[Data records]
====

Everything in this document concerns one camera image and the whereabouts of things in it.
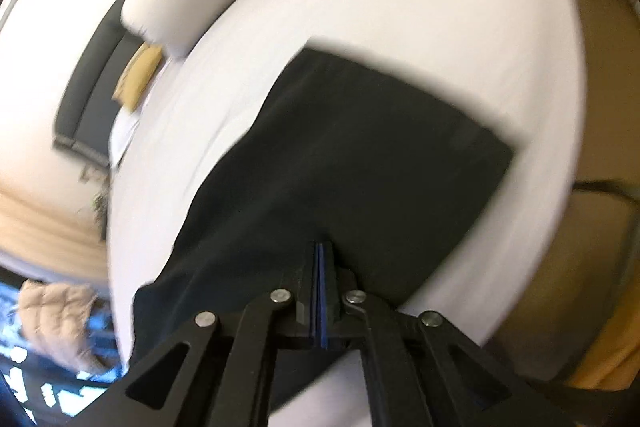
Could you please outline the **dark grey upholstered headboard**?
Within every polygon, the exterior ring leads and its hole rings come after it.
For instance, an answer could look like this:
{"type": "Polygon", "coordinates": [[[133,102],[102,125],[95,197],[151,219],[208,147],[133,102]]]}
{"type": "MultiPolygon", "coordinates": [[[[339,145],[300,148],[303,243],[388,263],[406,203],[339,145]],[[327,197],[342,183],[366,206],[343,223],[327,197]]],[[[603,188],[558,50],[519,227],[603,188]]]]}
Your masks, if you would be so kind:
{"type": "Polygon", "coordinates": [[[55,150],[106,171],[108,139],[119,105],[117,81],[142,40],[120,21],[125,0],[115,0],[96,26],[75,66],[53,124],[55,150]]]}

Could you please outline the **beige puffer jacket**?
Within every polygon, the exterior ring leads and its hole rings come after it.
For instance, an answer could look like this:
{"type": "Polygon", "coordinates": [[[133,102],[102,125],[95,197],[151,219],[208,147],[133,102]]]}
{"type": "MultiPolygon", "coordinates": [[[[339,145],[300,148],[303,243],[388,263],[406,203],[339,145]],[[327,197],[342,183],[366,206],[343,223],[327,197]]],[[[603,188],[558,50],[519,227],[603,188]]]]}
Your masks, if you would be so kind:
{"type": "Polygon", "coordinates": [[[17,301],[22,335],[38,355],[64,369],[103,375],[113,365],[91,346],[88,323],[96,300],[87,284],[26,280],[17,301]]]}

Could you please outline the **yellow decorative cushion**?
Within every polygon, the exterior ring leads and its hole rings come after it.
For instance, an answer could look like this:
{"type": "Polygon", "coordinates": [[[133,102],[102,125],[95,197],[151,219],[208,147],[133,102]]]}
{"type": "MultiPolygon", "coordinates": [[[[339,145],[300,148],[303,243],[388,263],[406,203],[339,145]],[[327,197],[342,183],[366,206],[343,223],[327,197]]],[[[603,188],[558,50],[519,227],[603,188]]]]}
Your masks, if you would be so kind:
{"type": "Polygon", "coordinates": [[[120,75],[112,99],[127,112],[134,113],[161,62],[162,47],[142,43],[120,75]]]}

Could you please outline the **black pants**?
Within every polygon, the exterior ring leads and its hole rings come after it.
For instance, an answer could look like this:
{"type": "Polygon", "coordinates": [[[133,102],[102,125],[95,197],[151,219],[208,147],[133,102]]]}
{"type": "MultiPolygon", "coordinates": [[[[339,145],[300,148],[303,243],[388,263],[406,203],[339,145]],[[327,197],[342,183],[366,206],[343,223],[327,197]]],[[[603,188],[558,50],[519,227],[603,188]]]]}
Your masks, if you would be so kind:
{"type": "Polygon", "coordinates": [[[131,358],[198,312],[239,312],[281,287],[319,239],[361,288],[402,305],[472,229],[513,156],[434,95],[301,50],[198,189],[160,276],[136,292],[131,358]]]}

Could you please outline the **white pillow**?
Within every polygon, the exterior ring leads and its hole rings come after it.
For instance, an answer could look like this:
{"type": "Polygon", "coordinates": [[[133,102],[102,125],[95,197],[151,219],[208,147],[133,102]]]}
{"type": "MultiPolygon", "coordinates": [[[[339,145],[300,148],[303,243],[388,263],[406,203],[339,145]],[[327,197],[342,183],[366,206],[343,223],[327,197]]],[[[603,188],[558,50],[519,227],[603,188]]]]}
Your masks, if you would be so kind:
{"type": "Polygon", "coordinates": [[[113,172],[119,169],[119,165],[122,163],[132,139],[134,139],[140,119],[140,110],[129,112],[126,108],[119,109],[107,143],[108,160],[113,172]]]}

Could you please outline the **wall socket panel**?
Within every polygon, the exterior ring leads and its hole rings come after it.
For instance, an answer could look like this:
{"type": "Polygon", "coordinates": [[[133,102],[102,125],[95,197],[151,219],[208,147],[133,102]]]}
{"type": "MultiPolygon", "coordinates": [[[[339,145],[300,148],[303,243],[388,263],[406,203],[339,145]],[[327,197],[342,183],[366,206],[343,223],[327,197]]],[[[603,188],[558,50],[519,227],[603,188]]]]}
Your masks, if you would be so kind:
{"type": "Polygon", "coordinates": [[[81,169],[79,181],[81,183],[91,182],[91,183],[105,185],[108,183],[109,177],[110,175],[108,174],[107,171],[100,169],[96,166],[86,164],[81,169]]]}

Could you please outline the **white bed mattress sheet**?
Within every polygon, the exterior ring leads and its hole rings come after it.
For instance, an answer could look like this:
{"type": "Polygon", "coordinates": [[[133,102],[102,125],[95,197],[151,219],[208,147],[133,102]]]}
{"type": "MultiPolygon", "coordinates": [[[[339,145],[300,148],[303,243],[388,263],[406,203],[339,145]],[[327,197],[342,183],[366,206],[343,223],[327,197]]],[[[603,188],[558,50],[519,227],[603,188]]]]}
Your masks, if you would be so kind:
{"type": "Polygon", "coordinates": [[[561,216],[575,0],[236,0],[110,216],[133,426],[555,426],[480,347],[561,216]]]}

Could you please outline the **beige curtain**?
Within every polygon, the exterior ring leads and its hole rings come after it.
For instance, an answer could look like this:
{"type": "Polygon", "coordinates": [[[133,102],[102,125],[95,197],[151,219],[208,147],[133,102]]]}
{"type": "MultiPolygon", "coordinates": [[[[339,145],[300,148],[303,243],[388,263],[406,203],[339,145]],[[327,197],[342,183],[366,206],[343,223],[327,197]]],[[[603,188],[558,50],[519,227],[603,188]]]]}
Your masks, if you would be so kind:
{"type": "Polygon", "coordinates": [[[106,246],[96,225],[1,189],[1,252],[33,268],[106,285],[106,246]]]}

====

ACTIVITY: Produce an exact repeat of the lines from the one containing "Could you please outline the **wall" through the last line of the data, and nothing more.

ANSWER BOX:
Could you please outline the **wall socket panel**?
Within every polygon, the exterior ring leads and its hole rings come after it.
For instance, an answer could look like this:
{"type": "Polygon", "coordinates": [[[133,102],[102,125],[95,197],[151,219],[208,147],[133,102]]]}
{"type": "MultiPolygon", "coordinates": [[[[339,145],[300,148],[303,243],[388,263],[406,203],[339,145]],[[327,197],[342,183],[366,206],[343,223],[327,197]]],[[[603,188],[558,50],[519,227],[603,188]]]]}
Your masks, if you would be so kind:
{"type": "Polygon", "coordinates": [[[81,169],[79,181],[81,183],[91,182],[91,183],[105,185],[108,183],[109,177],[110,175],[108,174],[107,171],[100,169],[96,166],[86,164],[81,169]]]}

Could you please outline the **white bed mattress sheet**?
Within every polygon, the exterior ring leads and its hole rings come after it.
For instance, an answer could look like this:
{"type": "Polygon", "coordinates": [[[133,102],[102,125],[95,197],[151,219],[208,147],[133,102]]]}
{"type": "MultiPolygon", "coordinates": [[[[339,145],[300,148],[303,243],[388,263],[406,203],[339,145]],[[327,197],[342,183],[366,206],[343,223],[327,197]]],[[[603,188],[558,50],[519,227],[603,188]]]]}
Your masks, if you would be so kind:
{"type": "Polygon", "coordinates": [[[561,216],[575,0],[236,0],[110,216],[133,426],[555,426],[480,347],[561,216]]]}

Could you please outline the **beige curtain**?
Within every polygon, the exterior ring leads and its hole rings come after it.
For instance, an answer could look like this:
{"type": "Polygon", "coordinates": [[[133,102],[102,125],[95,197],[151,219],[208,147],[133,102]]]}
{"type": "MultiPolygon", "coordinates": [[[[339,145],[300,148],[303,243],[388,263],[406,203],[339,145]],[[327,197],[342,183],[366,206],[343,223],[327,197]]],[[[603,188],[558,50],[519,227],[603,188]]]]}
Your masks, if you would be so kind:
{"type": "Polygon", "coordinates": [[[106,246],[96,225],[1,189],[1,252],[33,268],[106,285],[106,246]]]}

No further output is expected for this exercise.